Convnext weights

Hi there,

I’m training a Faster RCNN model with a Convnext backbone. That’s my model creation code:

backbone = torchvision.models.convnext_large(weights="DEFAULT").features
backbone.out_channels = 1536
anchor_generator = AnchorGenerator(
    sizes=((8, 16, 24, 32),),
    aspect_ratios=((0.5, 0.25, 1/6),)
)
roi_pooler = torchvision.ops.MultiScaleRoIAlign(
    featmap_names=['0'],
    output_size=7,
    sampling_ratio=2
)
model = FasterRCNN(
    backbone,
    num_classes=num_classes,
    rpn_anchor_generator=anchor_generator,
    box_roi_pool=roi_pooler
)

I followed this tutorial:
TorchVision Object Detection Finetuning Tutorial — PyTorch Tutorials 2.2.0+cu121 documentation

My problem is that during training it seems like the model begins the training with randomly initialized weights rather than pretrained weights. The mAP@50:95 begins from nearly zero. In contrast, if I train with a Resnet50 backbone with pretrained weights the mAP@50:95 increases much faster. I also tried training with Resnet50 with random weights and the increase in mAP@50:95 reminds me the training done with Convnext weights.
I should mention that I also tried inputting torchvision.models.convnext_large with pretrained=True, and it didn’t make a difference.

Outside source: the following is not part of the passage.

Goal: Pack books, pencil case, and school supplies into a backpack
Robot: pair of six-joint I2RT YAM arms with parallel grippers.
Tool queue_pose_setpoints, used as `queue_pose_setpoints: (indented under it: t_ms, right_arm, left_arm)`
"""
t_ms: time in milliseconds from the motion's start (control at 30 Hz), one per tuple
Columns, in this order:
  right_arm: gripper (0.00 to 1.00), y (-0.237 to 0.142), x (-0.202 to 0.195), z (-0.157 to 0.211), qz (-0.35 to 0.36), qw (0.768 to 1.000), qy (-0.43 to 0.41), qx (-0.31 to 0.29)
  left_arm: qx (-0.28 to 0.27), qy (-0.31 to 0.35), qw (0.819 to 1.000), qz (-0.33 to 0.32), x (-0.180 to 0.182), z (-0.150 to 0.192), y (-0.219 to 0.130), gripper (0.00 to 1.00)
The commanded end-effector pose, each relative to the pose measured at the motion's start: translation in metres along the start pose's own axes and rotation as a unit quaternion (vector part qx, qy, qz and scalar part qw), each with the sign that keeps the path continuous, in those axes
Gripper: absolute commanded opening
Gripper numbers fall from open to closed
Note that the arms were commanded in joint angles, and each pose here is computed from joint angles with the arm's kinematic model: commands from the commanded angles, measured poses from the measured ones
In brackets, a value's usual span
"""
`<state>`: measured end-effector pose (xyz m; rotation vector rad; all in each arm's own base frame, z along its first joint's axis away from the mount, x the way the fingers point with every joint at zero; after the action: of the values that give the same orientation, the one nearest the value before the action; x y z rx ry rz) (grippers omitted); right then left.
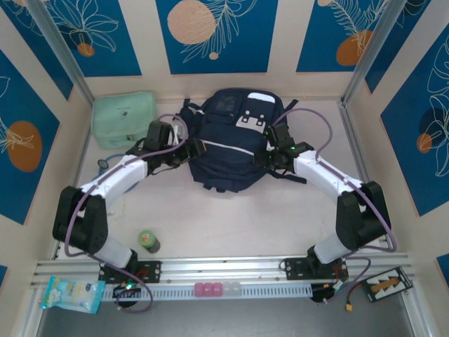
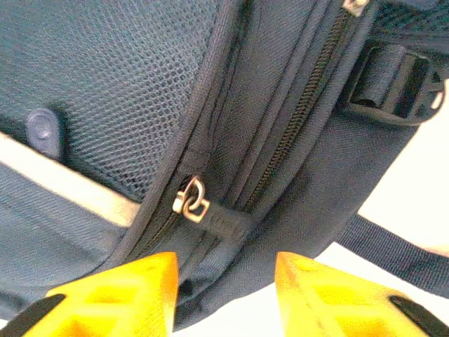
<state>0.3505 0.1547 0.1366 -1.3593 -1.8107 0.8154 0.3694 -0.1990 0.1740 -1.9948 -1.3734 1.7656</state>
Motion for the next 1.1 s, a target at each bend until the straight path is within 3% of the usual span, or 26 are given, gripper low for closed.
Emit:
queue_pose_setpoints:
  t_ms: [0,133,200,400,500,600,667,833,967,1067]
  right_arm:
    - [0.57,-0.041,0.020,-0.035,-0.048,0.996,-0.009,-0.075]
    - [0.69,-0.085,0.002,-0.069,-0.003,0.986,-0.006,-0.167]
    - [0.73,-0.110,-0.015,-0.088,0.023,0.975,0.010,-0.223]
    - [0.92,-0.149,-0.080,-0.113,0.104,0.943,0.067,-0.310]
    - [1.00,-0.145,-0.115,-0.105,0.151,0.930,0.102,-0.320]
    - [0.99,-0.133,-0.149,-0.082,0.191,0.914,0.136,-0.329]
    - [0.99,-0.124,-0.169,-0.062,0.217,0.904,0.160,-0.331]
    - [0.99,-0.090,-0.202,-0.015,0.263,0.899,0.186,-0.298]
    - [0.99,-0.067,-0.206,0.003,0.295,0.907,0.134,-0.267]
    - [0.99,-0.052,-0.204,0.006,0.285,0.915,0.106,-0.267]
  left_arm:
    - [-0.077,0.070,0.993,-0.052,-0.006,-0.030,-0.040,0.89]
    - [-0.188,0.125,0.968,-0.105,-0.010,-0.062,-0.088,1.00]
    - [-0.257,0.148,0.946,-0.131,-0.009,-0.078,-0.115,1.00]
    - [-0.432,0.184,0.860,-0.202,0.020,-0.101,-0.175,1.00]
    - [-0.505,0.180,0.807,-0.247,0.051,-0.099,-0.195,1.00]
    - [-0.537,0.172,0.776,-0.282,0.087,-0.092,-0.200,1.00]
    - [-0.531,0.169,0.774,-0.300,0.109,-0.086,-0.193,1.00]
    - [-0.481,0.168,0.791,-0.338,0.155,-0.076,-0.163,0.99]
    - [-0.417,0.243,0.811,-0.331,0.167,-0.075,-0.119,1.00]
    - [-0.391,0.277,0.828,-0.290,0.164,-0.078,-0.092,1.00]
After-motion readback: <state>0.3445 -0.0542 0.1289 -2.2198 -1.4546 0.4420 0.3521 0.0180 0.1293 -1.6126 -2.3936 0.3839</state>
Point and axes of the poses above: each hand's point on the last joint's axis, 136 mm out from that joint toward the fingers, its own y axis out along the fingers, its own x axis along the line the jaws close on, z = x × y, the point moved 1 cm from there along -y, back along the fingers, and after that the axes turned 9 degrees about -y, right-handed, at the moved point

Does anyone have a guess about the origin of the problem? Training with Convnext in theory should reach higher mAP@50:95 but I get the opposite results.

David.

Hello David,
Could you try specifiying the weights this way:

convnext_weights = torchvision.models.ConvNeXt_Large_Weights.IMAGENET1K_V1
backbone = torchvision.models.convnext_large(weights=convnext_weights).features

For me, having a look at weights as image helped me sometimes to be sure to have them loaded:

    weights = model.features[0][0].weight.cpu().data.numpy()
    fig, axes = plt.subplots(8, weights.shape[0]//8)
    for cindex, ax in enumerate(axes.flatten()):
        image = (np.transpose(weights[cindex, ...], (1, 2, 0)) * SCALING + 125)
        image[image<0] = 0
        image[image>255] = 255
        ax.imshow(image.astype(np.uint8))
        ax.set_axis_off()
    plt.savefig(os.path.join(workding_directory, 'filter1_weight'))
    plt.close()